The belief that to kill her own child is better than continuing with the pregnancy and perhaps having hours, days or years with their child has become insidious in our society. Brad Mattes of Life Issues Institues, has written on this subject and comes up with some recommendations;
here’s what they need to know the most:
- Take Time — Don’t be rushed into making a decision. Doctors may push to have an answer quickly. When emotions are high, it’s difficult to make a rational decision. Families deserve time to grieve, process the information and educate themselves about their options. It’s also advisable to seek out a second opinion from a pro-life physician or parents who’ve been there.

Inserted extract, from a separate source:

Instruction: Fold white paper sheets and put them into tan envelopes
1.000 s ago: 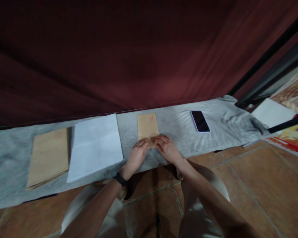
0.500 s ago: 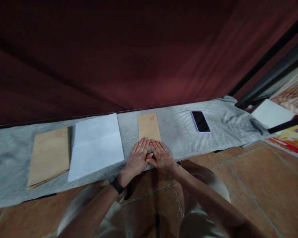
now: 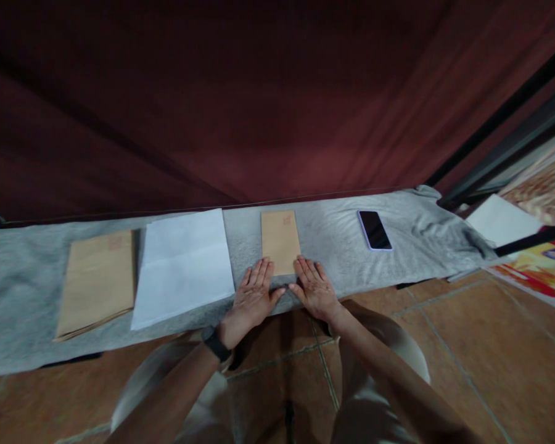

- The Diagnosis Doesn’t Define the Person — What many fail to recognize is that this child has an identity beyond his or her diagnosis. Acknowledge that this is your baby, your flesh and blood, and fully embrace his or her life with love and respect.
- Don’t Be Deceived — At the time of a diagnosis, it’s natural to feel a fear of the unknown. Don’t let fear direct your decisions. Abortion can be portrayed as “the best possible resolution,” but it’s not. No matter how bleak the prognosis, ending a child’s life is never an act of mercy. Abortion won’t make the crisis better, it’ll compound it.
- Always Affirm Life — Even when conditions are fatal, parents can treasure the brief time they have with their child. Every moment the child is alive is cherished. And perinatal hospice programs exist to help families make a compassionate plan for their child’s birth, allowing them precious time holding and caring for their baby. Plus they can memorialize their child’s life in beautiful photography. No matter how short, life is a blessing and deserves to be treated with dignity.